When you remove motor.initFOC() the motor is not initialised, and so there is no commutation signals.

So very likely your problems are caused by interference from the motor commutation, either electrical or magnetic.

You can maybe reduce cable length, route the cables in a better way, reduce SPI speed or take other measures to reduce interference.
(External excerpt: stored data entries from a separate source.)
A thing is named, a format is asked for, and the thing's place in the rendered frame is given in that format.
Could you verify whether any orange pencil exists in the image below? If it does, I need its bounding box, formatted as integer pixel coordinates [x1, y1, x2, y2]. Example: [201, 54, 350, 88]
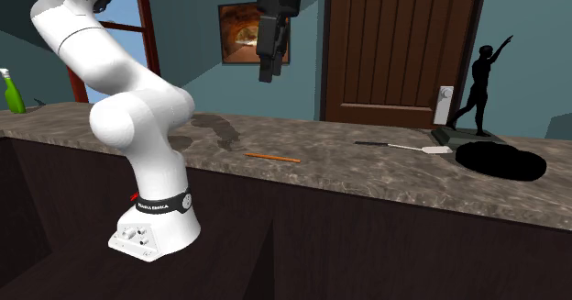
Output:
[242, 151, 303, 164]

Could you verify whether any brown wooden door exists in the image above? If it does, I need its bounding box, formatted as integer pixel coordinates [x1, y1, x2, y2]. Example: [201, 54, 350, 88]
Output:
[318, 0, 490, 131]

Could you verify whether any red framed window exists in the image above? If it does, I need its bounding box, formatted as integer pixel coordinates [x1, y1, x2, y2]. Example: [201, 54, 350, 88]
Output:
[65, 0, 162, 105]

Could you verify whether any black human figure statue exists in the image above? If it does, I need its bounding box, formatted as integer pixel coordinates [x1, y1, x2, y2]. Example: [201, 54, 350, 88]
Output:
[430, 34, 515, 151]

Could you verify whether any dark robot stand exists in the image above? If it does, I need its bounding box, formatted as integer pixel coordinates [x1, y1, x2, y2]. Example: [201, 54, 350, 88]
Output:
[0, 219, 275, 300]

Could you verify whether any green spray bottle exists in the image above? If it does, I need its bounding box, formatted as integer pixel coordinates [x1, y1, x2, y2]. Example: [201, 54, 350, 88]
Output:
[0, 68, 28, 115]

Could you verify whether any orange wall picture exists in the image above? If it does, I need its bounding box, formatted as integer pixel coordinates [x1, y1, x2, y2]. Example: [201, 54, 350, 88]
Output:
[217, 1, 292, 66]

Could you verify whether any white spatula with black handle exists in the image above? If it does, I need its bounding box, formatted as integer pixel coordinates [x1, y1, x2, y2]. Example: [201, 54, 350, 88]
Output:
[353, 139, 455, 156]
Adding the CRC check would also help to eliminate bad readings. But at the moment we don’t know where in the data the CRC bits are located…

Hi,

I mean the values for encoder jumps around after the calibration is made(initFOC), if the calibration is skipped the values from encoder looks good, I suppose there is some reading that are wrong during calibration that result in this behaviour.
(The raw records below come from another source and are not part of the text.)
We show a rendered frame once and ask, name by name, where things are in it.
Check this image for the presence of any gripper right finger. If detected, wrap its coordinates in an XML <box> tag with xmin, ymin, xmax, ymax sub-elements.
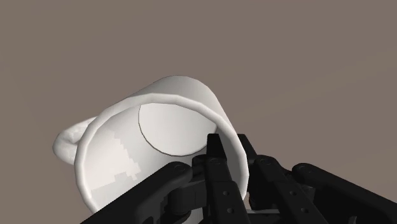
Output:
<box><xmin>237</xmin><ymin>134</ymin><xmax>397</xmax><ymax>224</ymax></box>

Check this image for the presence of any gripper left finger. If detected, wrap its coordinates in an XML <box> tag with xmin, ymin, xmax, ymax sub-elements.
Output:
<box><xmin>80</xmin><ymin>133</ymin><xmax>251</xmax><ymax>224</ymax></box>

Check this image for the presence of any white mug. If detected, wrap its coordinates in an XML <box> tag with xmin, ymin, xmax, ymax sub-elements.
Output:
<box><xmin>52</xmin><ymin>75</ymin><xmax>250</xmax><ymax>224</ymax></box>

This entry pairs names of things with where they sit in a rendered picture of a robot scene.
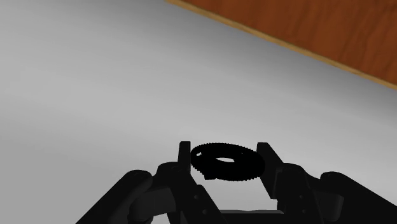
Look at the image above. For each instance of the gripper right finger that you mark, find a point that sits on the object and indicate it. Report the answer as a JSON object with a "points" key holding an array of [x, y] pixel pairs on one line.
{"points": [[297, 192]]}

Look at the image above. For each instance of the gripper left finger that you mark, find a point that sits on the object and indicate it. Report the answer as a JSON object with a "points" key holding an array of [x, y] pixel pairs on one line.
{"points": [[173, 192]]}

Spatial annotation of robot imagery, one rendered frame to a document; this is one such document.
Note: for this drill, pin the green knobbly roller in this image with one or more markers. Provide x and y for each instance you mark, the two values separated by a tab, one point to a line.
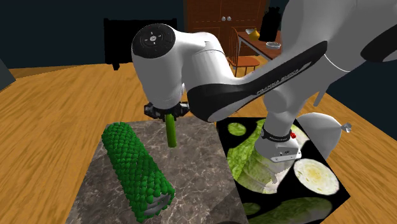
133	167

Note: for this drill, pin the grey dome-shaped object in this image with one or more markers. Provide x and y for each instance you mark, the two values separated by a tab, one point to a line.
322	130

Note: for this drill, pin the brown wooden chair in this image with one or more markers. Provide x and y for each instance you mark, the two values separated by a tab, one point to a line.
246	60

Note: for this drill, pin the green upright stick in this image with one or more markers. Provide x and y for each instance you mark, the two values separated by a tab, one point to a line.
171	133

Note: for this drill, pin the grey marble table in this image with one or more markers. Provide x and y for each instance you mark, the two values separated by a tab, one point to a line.
198	173

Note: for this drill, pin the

I will do some more tests, thank you.

no, I think the difference is that the motor is enabled after the initFOC() and it is not enabled if you skip it…

You can test this theory by calling motor.disable() after the initFOC(), it should disable the driver via the EN_GATE pin, and then the sensor values will be stable again, I’m guessing…

Yes you are correct, motor.disable() the encoder show correct values, just can’t understand why this happens when cables are short and shielded correctly.